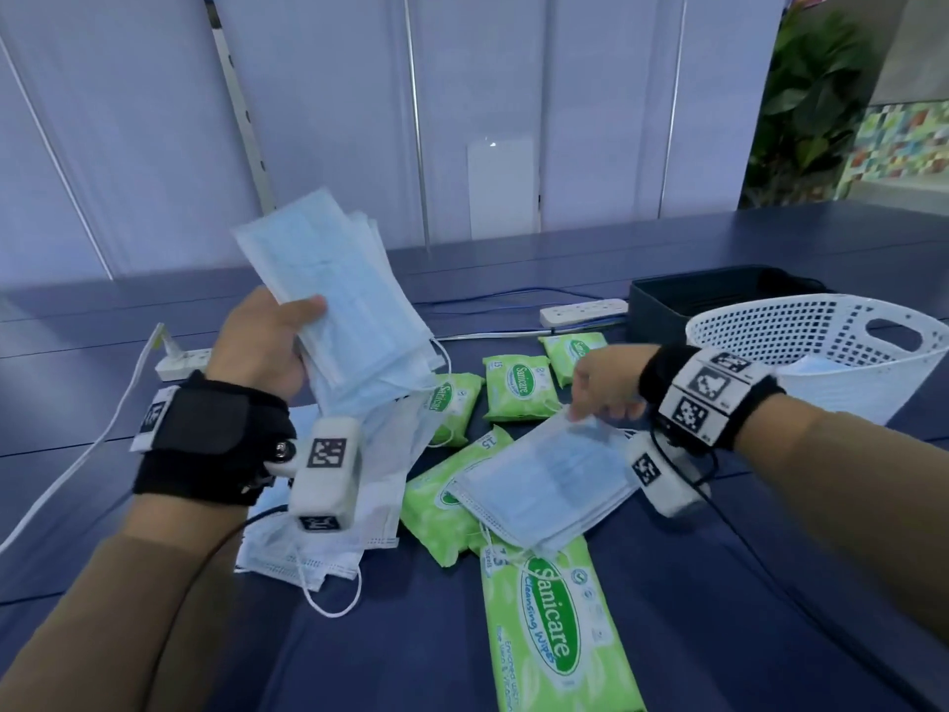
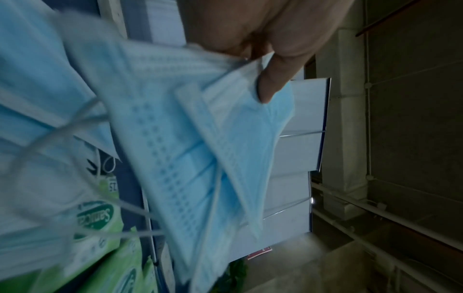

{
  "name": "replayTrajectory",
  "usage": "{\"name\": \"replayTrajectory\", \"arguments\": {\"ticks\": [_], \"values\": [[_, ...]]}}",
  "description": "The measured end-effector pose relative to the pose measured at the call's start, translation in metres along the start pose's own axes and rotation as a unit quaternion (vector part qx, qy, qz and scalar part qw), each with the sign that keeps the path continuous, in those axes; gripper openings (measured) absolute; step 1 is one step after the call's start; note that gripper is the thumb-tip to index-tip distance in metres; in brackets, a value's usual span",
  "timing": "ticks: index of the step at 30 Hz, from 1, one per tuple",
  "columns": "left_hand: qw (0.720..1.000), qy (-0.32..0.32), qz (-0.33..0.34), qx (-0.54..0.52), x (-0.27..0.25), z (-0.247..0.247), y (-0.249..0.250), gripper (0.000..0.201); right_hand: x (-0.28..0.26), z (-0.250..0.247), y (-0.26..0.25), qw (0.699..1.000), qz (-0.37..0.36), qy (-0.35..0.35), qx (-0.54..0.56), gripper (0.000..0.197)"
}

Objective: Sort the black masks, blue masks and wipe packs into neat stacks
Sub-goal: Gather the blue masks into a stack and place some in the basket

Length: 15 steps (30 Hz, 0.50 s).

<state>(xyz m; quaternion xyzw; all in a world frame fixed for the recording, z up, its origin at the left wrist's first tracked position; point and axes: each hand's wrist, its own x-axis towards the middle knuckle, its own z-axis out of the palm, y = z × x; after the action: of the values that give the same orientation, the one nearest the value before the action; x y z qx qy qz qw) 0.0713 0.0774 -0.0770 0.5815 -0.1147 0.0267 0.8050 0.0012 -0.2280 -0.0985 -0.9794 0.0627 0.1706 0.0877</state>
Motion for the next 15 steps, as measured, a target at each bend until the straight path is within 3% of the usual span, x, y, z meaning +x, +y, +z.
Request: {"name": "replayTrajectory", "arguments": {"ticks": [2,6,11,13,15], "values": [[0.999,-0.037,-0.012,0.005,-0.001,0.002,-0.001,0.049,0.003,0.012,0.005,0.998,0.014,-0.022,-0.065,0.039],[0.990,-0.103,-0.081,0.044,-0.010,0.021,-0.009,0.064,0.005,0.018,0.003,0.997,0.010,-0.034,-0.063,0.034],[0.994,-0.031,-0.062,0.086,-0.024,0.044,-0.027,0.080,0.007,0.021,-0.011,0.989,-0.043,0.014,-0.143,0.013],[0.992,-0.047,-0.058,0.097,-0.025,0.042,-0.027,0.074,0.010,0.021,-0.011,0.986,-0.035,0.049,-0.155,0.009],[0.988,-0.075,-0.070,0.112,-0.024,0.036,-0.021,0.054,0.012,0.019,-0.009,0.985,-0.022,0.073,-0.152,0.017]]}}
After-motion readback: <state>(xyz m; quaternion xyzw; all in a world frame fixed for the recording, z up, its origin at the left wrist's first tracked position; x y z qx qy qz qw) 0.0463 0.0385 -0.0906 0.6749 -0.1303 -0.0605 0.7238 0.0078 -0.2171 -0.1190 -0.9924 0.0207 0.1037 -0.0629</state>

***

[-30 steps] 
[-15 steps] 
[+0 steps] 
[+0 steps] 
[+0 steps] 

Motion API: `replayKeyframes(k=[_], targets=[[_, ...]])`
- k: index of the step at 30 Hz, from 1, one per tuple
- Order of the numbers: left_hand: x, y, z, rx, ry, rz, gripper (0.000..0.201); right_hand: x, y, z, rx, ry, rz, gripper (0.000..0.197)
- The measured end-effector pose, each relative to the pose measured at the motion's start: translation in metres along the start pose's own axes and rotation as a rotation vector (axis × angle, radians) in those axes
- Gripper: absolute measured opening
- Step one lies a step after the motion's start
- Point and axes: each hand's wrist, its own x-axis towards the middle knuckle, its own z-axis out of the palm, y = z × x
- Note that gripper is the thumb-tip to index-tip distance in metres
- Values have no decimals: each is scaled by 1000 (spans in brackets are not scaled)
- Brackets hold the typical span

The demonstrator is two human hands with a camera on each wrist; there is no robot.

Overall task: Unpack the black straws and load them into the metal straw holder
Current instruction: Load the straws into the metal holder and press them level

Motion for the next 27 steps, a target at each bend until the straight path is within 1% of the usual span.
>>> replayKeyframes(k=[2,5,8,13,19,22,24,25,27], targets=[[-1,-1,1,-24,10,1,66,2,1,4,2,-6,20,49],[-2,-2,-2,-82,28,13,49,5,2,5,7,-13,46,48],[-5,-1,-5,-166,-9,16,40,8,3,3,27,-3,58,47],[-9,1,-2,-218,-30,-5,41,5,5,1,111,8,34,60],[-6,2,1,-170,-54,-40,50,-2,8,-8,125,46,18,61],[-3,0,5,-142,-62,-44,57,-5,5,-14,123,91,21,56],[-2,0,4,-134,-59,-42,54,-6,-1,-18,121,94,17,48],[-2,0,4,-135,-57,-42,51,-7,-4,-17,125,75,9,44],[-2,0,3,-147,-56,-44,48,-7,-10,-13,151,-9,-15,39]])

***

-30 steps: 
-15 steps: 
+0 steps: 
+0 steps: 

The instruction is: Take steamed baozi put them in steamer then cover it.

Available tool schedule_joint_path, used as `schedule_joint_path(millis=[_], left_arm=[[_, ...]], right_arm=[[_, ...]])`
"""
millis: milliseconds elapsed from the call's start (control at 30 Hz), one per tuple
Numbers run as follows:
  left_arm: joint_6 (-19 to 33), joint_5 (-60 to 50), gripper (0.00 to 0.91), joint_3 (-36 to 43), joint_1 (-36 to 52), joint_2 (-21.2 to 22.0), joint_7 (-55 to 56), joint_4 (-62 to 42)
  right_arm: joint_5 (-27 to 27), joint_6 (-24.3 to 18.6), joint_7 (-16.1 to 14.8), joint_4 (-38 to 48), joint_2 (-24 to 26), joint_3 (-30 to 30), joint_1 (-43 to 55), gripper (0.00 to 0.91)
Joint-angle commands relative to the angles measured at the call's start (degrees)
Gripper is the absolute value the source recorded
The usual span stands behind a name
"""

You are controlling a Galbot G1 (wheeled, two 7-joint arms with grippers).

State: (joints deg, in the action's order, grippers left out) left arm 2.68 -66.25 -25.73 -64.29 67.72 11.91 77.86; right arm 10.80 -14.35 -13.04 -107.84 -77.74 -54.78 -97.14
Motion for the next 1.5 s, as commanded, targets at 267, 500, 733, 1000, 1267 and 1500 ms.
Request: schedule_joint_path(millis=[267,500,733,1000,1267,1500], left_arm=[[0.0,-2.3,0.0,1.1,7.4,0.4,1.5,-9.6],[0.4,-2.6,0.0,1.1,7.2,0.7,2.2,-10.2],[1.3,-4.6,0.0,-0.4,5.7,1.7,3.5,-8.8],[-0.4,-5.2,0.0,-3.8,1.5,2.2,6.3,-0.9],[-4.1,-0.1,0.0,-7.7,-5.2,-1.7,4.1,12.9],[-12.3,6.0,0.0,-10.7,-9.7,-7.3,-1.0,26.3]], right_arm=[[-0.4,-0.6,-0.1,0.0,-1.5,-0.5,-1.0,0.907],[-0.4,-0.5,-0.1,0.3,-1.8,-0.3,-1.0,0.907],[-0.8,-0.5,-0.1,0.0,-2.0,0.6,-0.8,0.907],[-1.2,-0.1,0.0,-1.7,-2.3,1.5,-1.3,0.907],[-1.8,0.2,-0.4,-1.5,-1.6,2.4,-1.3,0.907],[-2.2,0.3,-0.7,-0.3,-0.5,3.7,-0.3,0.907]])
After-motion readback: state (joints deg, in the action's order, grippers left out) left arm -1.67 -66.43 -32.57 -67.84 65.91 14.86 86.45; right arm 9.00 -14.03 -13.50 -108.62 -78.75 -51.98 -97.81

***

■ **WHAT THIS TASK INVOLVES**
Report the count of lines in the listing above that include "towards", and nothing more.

■ **SOLUTION TO THIS EXERCISE**
2